How we are investing for a changing and more complex world in 2025

Most investors expect to see increased volatility in markets in 2025 and beyond. We tend to agree.
Ali Dibadj

Janus Henderson

The world is changing – and changing fast. With this rapid pace of change comes increased complexity for investors. Gone are the days of a rising tide lifting all boats – and of relying on passive index allocations to provide positive returns. 

In the many conversations we have with clients around the world, one thing is clear: most expect to see increased volatility in markets in 2025 and beyond. We share that view and acknowledge the complexity in positioning portfolios for the macroeconomic drivers shaping the world. Interpreting the impacts and actively positioning at a company and security level is what our 340+ investment professionals do every day.

Macro drivers matter

There are three instrumental macro drivers accelerating change. These are long term in nature and ever present in the world around us, so they are not surprising in and of themselves.

1. Geopolitical realignment

We believe it is impossible to invest successfully without understanding the political environment. Investors must ask themselves: 

  • Am I investing in a country that is pro-business? 
  • Is this industry supported by policymakers? 
  • Does the political backdrop allow for access to private capital markets, and where are the most compelling opportunities? 
  • Is a company structured to fairly benefit shareholders, is it able to adapt to regime changes, and can it thrive regardless of the political backdrop? 
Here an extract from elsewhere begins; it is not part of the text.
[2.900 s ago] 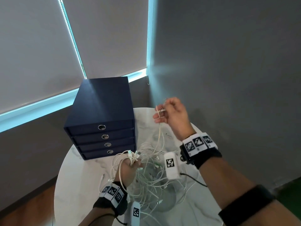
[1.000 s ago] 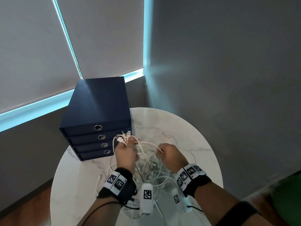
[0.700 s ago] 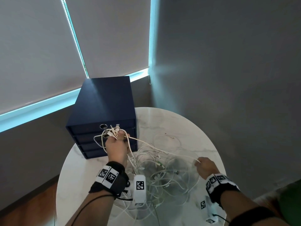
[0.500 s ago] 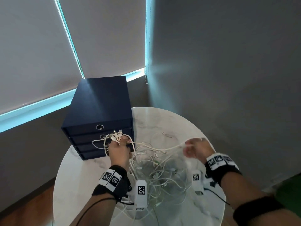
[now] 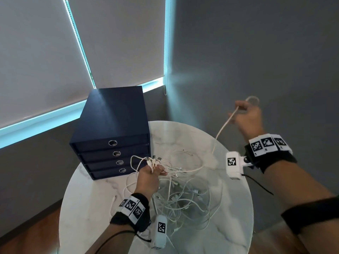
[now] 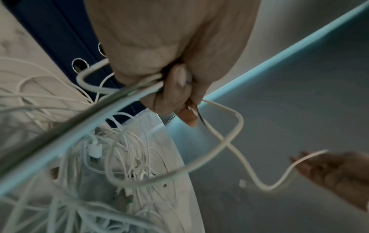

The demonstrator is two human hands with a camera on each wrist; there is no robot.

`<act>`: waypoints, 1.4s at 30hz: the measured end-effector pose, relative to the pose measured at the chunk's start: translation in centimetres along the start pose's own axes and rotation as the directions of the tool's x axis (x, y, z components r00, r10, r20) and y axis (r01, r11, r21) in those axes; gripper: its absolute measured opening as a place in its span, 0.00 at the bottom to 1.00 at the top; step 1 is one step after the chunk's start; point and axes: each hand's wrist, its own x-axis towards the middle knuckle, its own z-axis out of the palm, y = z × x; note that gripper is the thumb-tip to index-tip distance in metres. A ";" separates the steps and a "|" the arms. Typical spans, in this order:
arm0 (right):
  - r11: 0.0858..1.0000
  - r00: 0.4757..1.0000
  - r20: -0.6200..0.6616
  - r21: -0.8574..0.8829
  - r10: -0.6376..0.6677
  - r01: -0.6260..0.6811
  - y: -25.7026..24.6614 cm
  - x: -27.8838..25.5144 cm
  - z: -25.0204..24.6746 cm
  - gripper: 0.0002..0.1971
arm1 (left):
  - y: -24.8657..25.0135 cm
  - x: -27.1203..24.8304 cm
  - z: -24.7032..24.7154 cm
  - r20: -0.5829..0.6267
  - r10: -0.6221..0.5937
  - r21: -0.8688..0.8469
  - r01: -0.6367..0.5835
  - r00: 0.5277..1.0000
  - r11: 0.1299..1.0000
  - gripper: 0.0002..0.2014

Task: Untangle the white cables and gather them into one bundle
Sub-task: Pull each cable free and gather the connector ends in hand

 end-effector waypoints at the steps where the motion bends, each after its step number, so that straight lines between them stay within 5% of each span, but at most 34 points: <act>1: 0.994 0.999 -0.018 -0.102 0.030 -0.032 1.9 0.0 -0.5 0.18 | 0.2 -0.3 0.0 0.034 0.005 0.009 -0.006 0.999 1.000 0.10; 4: 0.931 0.981 -0.052 -0.310 0.185 -0.192 5.5 -1.4 -2.1 0.12 | 0.4 -0.8 -0.3 0.100 0.012 0.081 -0.020 0.995 0.997 0.13; 7: 0.769 0.881 -0.023 -0.479 0.472 -0.424 8.2 -4.2 -3.2 0.19 | 0.2 -0.8 -0.5 0.122 0.020 0.139 -0.037 0.992 0.990 0.15; 9: 0.751 0.861 0.044 -0.513 0.507 -0.416 10.0 -5.8 -2.7 0.23 | 0.4 -1.1 -0.2 0.143 -0.010 0.068 0.000 0.990 0.998 0.14; 12: 0.842 0.875 0.215 -0.443 0.434 -0.308 11.3 -7.7 0.2 0.21 | 1.2 -1.8 0.6 0.213 -0.013 -0.049 0.024 0.977 0.999 0.05; 14: 0.912 0.846 0.415 -0.368 0.335 -0.181 10.4 -9.8 2.7 0.20 | 1.5 -2.0 0.9 0.230 0.024 -0.050 -0.012 0.973 0.999 0.11; 19: 0.997 0.634 0.772 0.020 0.035 -0.080 4.8 -15.1 7.3 0.24 | 3.4 -3.5 1.9 0.272 0.142 -0.111 -0.116 0.952 0.987 0.16; 22: 0.930 0.523 0.848 0.258 -0.089 -0.260 1.7 -17.5 9.9 0.21 | 5.8 -4.5 2.3 0.258 0.214 -0.246 -0.150 0.942 0.958 0.16; 24: 0.860 0.500 0.859 0.335 -0.112 -0.384 0.7 -18.3 10.7 0.14 | 7.3 -4.8 1.6 0.231 0.252 -0.346 -0.163 0.940 0.924 0.15; 27: 0.928 0.548 0.832 0.265 -0.084 -0.260 0.4 -18.0 10.2 0.05 | 8.2 -4.4 -0.3 0.195 0.322 -0.404 -0.224 0.926 0.887 0.16; 32: 0.948 0.817 0.570 0.298 -0.086 -0.108 1.6 -15.7 8.7 0.11 | 7.2 -3.6 -1.7 0.123 0.280 -0.400 -0.211 0.952 0.892 0.14; 36: 0.907 0.957 0.289 0.412 -0.039 -0.088 0.8 -12.4 6.2 0.15 | 5.1 -2.9 -1.7 0.141 0.163 -0.289 -0.117 0.976 0.950 0.13; 39: 0.853 0.996 0.035 0.514 0.088 -0.093 0.7 -8.9 4.0 0.15 | 4.0 -2.8 -1.5 0.213 0.093 -0.216 -0.046 0.973 0.975 0.15; 42: 0.889 0.944 -0.282 0.457 0.169 -0.023 1.2 -5.3 0.5 0.15 | 3.5 -2.8 -1.3 0.238 0.090 -0.274 -0.022 0.967 0.961 0.16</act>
These are just a few of the questions that in-depth active research can help answer on behalf of investors.

2. Demographic shifts

This is not a new theme, but it is an important one, because it is happening now. We know populations in higher- or middle-income countries are getting older, and we know birthrates are slowing to the extent that some forecasters have the world population actually shrinking in the not-too-distant future. 

In 20 to 25 years – well within the time horizons of investors we serve – the growth engines and consumption patterns of the world will look very different to today, which in turn will impact investment opportunities and allocation strategies.

3. Cost of capital

The cost of capital is significantly higher than it was through the last decade, and we expect it to stay that way. This, of course, has major investment implications.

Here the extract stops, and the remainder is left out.